◆ Instructions for the task ◆
The response should consist only of the lines from the one with "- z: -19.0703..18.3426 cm" to the end of the data below, copied exactly and without pictures.

Start of Block

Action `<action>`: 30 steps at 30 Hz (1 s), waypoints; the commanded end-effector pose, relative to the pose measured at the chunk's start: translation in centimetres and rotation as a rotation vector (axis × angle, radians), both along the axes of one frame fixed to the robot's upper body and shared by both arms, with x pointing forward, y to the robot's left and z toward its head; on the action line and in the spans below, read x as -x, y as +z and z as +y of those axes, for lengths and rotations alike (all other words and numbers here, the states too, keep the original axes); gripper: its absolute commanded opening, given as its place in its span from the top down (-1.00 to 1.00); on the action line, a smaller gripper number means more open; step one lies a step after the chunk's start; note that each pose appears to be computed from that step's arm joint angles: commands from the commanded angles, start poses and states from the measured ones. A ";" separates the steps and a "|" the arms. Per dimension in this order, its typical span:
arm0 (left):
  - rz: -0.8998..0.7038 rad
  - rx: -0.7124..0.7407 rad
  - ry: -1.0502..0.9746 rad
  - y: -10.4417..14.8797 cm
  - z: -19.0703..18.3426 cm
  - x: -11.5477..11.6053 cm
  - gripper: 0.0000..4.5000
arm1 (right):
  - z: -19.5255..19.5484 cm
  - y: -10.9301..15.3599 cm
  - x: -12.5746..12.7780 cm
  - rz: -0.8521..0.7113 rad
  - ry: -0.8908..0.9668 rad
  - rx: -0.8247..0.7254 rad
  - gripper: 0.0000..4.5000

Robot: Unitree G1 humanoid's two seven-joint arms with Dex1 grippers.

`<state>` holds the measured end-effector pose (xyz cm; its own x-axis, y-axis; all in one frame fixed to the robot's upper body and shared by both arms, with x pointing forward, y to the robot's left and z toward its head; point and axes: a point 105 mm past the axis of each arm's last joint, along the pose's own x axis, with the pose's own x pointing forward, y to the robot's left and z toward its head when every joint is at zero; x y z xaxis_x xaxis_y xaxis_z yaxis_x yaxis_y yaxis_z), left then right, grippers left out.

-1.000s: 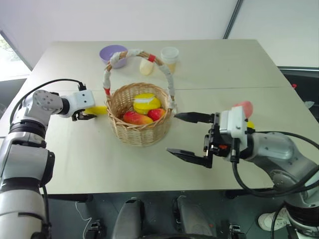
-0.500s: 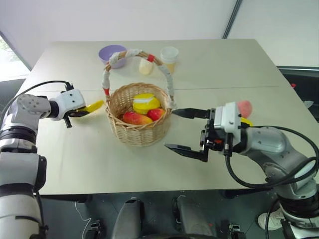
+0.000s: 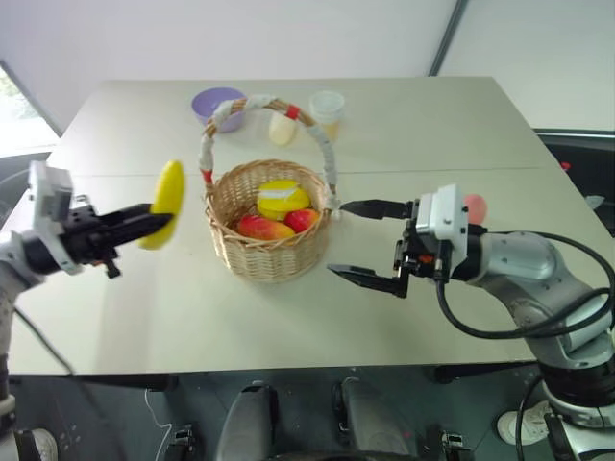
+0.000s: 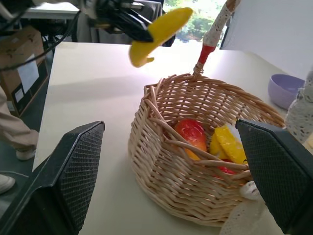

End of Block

◆ Finished task ◆
  - z: -19.0703..18.3426 cm
  - x: -11.5477..11.6053 cm
  - gripper: 0.0000..4.5000
arm1 (right):
  - z: -19.5255..19.5484 cm
  - y: -10.9301..15.3599 cm
  - x: -12.5746..12.7780 cm
  - rz: -0.8521..0.7113 rad
  - ry: -0.8908..0.9668 rad
  - rx: -0.8247..0.7254 rad
  - gripper: 0.0000..4.5000

Robot: Unitree G1 humanoid's two seven-joint arms with Dex1 grippers.

`<state>` holds the measured end-effector pose (xyz cm; its own x-axis, y-axis; all in one frame fixed to the robot's upper body and shared by both arms, with x pointing forward, y to the robot's left and z toward its head; point and axes: a point 105 mm past the axis of each arm's last joint, along the pose's own x axis, with the pose's own x pointing forward, y to the robot's left and z toward its head when every joint is at zero; x y z xaxis_x xaxis_y xaxis_z yaxis_x yaxis_y yaxis_z), left then right, grippers left out.

-1.000s: 
-0.500s: 
+0.000s: 
+0.000s: 

Further output is not needed for this exercise.